Recently I started using AWS CloudWatch Log Insights and I find the tool really useful to extract data about the systems I'm running without having to set up dedicated monitoring tools, which come with their own set of permissions, rules, configuration language, and so forth.
Log Insights allow you to query log outputs with a language based on regular expressions with hints of SQL and to produce tables or graphs of quantities that you need to monitor. For example, the system I am monitoring runs Celry in ECS containers that log received tasks with a line like the following
16:39:11,156 [32mINFO [0m [34m[celery.worker.strategy][0m [01mReceived task: lib.tasks.lists.trigger_list_log_notification[9b33b464-d4f9-4909-8d4e-1a3134fead97] [0m
In this case the specific function in the system that was triggered is
lib.tasks.log_notification
, and I'm interested in knowing which functions are called the most, so I can easily count them withparse @message /\[celery\.(?<source>[a-z.]+)\].*Received task: (?<task>[a-z._]+)\[/
| filter not isblank(source)
| stats count(*) as number by task
| sort number desc
| limit 9
This gives me a nice table of the top 9
source
functions and the number of task
submitted for each, and the time frame can be adjusted with the usual CloudWatch controls1 lib.tasks.lists.trigger_list_log_notification 4559
2 lib.tasks.notify.notify_recipient 397
3 lib.message._send_mobile_push_notification 353
4 lib.tasks.jobs.check_job_cutoffs 178
5 lib.tasks.notify.check_message_cutoffs 177
6 lib.tasks.notify.check_notification_retry 177
7 lib.tasks.notify.async_list_response 81
8 lib.tasks.hmrc_poll.govtalk_periodic_poll 59
9 lib.tasks.lists.recalculate_list_entry 56
Using time bins, quantities can also be easily plotted. For example, I can process and visualise the number of received tasks with
parse @message /\[celery\.(?<source>[a-z.]+)\].*Received task: (?<task>[a-z._]+)\[/
| filter not isblank(source)
| stats count(*) by bin(30s)
Unfortunately, I quickly discovered an important limitation of Log Insights, that is queries are not metrics. Which also immediately implies that I can't set up alarms on those queries. As fun as it is to look at nice plots, I need something automatic that sends me messages or scales up systems in reaction to specific events such as "too many submitted tasks".

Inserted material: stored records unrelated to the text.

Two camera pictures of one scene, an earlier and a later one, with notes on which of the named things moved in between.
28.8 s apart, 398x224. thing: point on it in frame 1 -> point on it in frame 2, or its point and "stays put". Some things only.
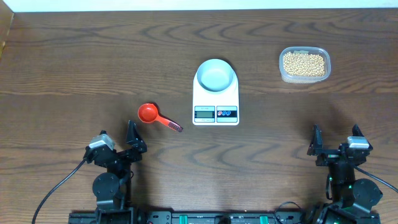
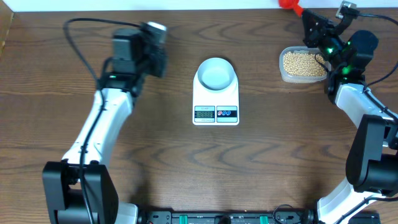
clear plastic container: (304, 65) stays put
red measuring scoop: (148, 112) -> (292, 4)
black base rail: (197, 217) stays put
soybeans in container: (303, 64) stays put
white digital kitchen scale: (215, 108) stays put
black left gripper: (140, 145) -> (161, 63)
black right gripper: (329, 155) -> (313, 37)
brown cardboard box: (6, 18) stays put
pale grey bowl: (214, 74) stays put
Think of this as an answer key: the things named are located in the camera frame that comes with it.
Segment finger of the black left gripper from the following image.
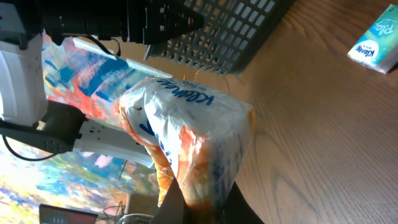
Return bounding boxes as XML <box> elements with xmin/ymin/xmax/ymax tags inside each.
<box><xmin>167</xmin><ymin>2</ymin><xmax>205</xmax><ymax>39</ymax></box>

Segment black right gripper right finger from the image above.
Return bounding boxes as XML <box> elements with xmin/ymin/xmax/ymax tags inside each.
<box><xmin>222</xmin><ymin>183</ymin><xmax>264</xmax><ymax>224</ymax></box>

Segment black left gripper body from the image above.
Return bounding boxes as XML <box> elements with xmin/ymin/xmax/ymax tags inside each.
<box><xmin>126</xmin><ymin>0</ymin><xmax>170</xmax><ymax>44</ymax></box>

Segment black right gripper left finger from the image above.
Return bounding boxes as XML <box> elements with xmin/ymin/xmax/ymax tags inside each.
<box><xmin>150</xmin><ymin>179</ymin><xmax>191</xmax><ymax>224</ymax></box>

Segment orange Kleenex tissue pack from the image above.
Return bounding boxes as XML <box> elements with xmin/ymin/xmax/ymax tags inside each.
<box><xmin>115</xmin><ymin>78</ymin><xmax>255</xmax><ymax>223</ymax></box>

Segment teal Kleenex tissue pack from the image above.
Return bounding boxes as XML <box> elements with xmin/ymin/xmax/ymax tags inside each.
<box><xmin>347</xmin><ymin>4</ymin><xmax>397</xmax><ymax>74</ymax></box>

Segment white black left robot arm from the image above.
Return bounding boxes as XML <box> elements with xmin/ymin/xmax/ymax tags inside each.
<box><xmin>1</xmin><ymin>0</ymin><xmax>205</xmax><ymax>156</ymax></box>

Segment grey plastic basket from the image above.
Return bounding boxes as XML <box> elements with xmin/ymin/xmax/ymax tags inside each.
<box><xmin>146</xmin><ymin>0</ymin><xmax>294</xmax><ymax>75</ymax></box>

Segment colourful painted backdrop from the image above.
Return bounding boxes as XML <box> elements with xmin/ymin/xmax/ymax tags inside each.
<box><xmin>1</xmin><ymin>35</ymin><xmax>167</xmax><ymax>223</ymax></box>

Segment white power strip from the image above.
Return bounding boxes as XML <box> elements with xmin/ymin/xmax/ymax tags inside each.
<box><xmin>73</xmin><ymin>119</ymin><xmax>154</xmax><ymax>169</ymax></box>

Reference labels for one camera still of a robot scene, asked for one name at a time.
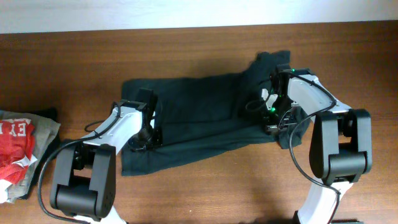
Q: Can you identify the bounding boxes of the black folded garment in pile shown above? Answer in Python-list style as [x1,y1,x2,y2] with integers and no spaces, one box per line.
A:
[17,108,60,200]

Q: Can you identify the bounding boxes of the grey folded t-shirt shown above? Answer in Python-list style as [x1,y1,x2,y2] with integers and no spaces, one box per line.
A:
[1,107,60,203]

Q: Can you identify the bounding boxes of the red white printed t-shirt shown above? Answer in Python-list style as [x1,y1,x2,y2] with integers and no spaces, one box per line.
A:
[1,118,35,203]

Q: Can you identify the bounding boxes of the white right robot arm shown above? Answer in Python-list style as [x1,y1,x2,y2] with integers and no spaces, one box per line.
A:
[262,64,373,224]

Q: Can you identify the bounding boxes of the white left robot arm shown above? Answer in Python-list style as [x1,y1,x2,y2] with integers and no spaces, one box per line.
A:
[49,88,161,223]

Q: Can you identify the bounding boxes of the dark green t-shirt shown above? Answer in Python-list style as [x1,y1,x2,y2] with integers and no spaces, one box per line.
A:
[121,50,309,176]

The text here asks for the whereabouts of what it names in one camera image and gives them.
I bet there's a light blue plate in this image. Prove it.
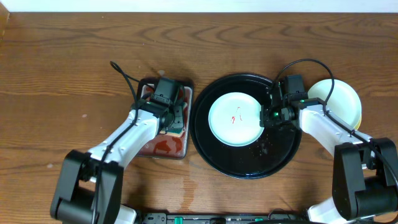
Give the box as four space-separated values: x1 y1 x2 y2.
208 92 264 147

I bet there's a black rectangular wash tray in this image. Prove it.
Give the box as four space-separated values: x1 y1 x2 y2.
137 79 194 159

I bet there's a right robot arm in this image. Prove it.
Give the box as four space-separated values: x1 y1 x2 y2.
260 98 397 223

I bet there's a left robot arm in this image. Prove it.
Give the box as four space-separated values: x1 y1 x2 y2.
50 100 190 223

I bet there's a green scrub sponge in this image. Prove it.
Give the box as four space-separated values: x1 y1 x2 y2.
166 128 185 136

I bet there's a black round serving tray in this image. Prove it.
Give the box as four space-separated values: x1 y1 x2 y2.
190 73 302 179

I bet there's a pale green plate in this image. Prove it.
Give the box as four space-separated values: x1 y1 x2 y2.
308 79 362 127

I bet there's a yellow plate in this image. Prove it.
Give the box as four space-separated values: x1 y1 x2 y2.
354 116 362 130

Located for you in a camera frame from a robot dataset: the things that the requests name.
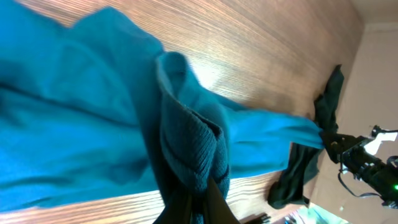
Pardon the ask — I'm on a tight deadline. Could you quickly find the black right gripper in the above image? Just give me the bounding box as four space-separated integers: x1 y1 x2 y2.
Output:
322 132 397 205

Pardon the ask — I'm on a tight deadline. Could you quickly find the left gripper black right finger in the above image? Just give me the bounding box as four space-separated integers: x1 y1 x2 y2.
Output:
203 179 239 224

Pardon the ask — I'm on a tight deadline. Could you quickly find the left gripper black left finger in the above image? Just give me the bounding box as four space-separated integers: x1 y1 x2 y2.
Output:
154 186 192 224

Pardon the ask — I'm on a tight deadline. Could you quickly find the black garment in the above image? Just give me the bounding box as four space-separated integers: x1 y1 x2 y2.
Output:
267 64 345 209

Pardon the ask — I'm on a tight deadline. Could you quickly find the blue polo shirt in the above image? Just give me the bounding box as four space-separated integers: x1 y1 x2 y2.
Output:
1 1 323 212

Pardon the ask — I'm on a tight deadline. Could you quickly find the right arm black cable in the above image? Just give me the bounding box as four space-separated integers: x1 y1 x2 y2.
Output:
337 155 382 199

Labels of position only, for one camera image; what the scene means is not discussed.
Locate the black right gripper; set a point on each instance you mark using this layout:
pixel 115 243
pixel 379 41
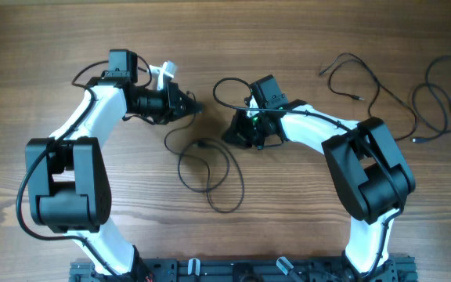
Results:
pixel 240 131

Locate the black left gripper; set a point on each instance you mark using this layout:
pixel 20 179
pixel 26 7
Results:
pixel 173 103

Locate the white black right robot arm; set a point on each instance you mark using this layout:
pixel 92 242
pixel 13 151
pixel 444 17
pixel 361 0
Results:
pixel 371 177

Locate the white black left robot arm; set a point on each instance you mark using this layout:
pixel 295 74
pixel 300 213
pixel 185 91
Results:
pixel 65 193

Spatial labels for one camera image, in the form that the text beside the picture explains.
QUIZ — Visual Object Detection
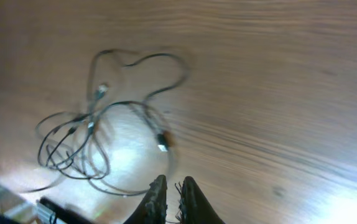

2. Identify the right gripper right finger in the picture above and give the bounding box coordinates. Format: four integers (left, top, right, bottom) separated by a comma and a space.
178, 176, 225, 224

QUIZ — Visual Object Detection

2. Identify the thin black USB cable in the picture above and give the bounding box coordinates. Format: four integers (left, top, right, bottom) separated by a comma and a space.
85, 48, 190, 153
19, 99, 179, 197

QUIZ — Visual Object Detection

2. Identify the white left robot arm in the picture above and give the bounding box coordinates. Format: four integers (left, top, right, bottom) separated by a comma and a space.
0, 186, 93, 224

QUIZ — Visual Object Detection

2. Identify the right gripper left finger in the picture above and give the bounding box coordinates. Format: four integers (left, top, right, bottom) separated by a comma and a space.
124, 175, 167, 224

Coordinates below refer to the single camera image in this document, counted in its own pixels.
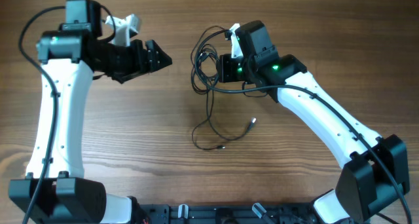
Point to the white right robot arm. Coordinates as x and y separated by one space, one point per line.
374 169

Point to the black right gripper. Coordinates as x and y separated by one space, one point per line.
226 68

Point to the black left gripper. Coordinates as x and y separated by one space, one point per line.
137 66

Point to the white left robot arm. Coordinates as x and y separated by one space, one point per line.
84 48

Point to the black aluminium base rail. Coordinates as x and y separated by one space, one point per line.
185 214

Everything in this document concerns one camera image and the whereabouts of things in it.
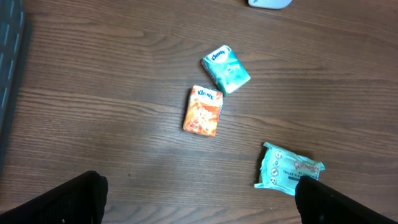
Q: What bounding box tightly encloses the white barcode scanner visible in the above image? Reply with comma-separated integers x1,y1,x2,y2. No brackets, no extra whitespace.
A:
248,0,292,9

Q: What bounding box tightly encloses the grey plastic mesh basket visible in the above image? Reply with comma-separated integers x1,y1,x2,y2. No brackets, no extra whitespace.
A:
1,0,25,156

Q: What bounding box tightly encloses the orange tissue pack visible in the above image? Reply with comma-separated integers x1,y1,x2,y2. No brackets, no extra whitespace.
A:
183,85,223,137

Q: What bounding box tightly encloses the teal tissue pack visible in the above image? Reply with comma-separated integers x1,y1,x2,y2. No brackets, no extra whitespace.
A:
201,45,251,96

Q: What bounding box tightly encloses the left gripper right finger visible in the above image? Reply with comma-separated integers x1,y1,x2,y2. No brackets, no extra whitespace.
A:
295,176,397,224

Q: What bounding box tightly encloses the teal wet wipes pack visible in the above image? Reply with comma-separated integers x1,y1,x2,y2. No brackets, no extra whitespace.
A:
254,142,325,196

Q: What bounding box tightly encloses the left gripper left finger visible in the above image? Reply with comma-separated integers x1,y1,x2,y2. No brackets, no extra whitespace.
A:
1,170,108,224

The standard solution to this problem suggested by AWS is to write a Lambda that runs the query and stores the value into a custom CloudWatch metric, which I can then use to satisfy my automation needs. I did it, and in this post I will show you exactly how, using Terraform, Python and Zappa, CloudWatch, and DynamoDB. At the end of the post I will also briefly discuss the cost of the solution.
Before I get into the details of the specific tools or solutions that I decided to implement, let me have a look at the bigger picture. The initial idea is very simple: a Lambda function can run a specific Log Insights query and store the results in a custom metric, which can in turn be used to trigger alarms and other actions.
For a single system I already have 4 or 5 of these queries that I'd like to run, and I have multiple systems, so I'd prefer to have a solution that doesn't require me to deploy and maintain a different Lambda for each query. The maintenance can be clearly automated as well, but such a solution smells of duplicated code miles away, and if there is no specific reason to go down that road I prefer to avoid it.
Since Log Insights queries are just strings of code, however, we can store them somewhere and then simply loop on all of them within the same Lambda function. To implement this, I created a DynamoDB table and every element contains all the data I need to run each query, such as the log group that I want to investigate and the name of the target metric.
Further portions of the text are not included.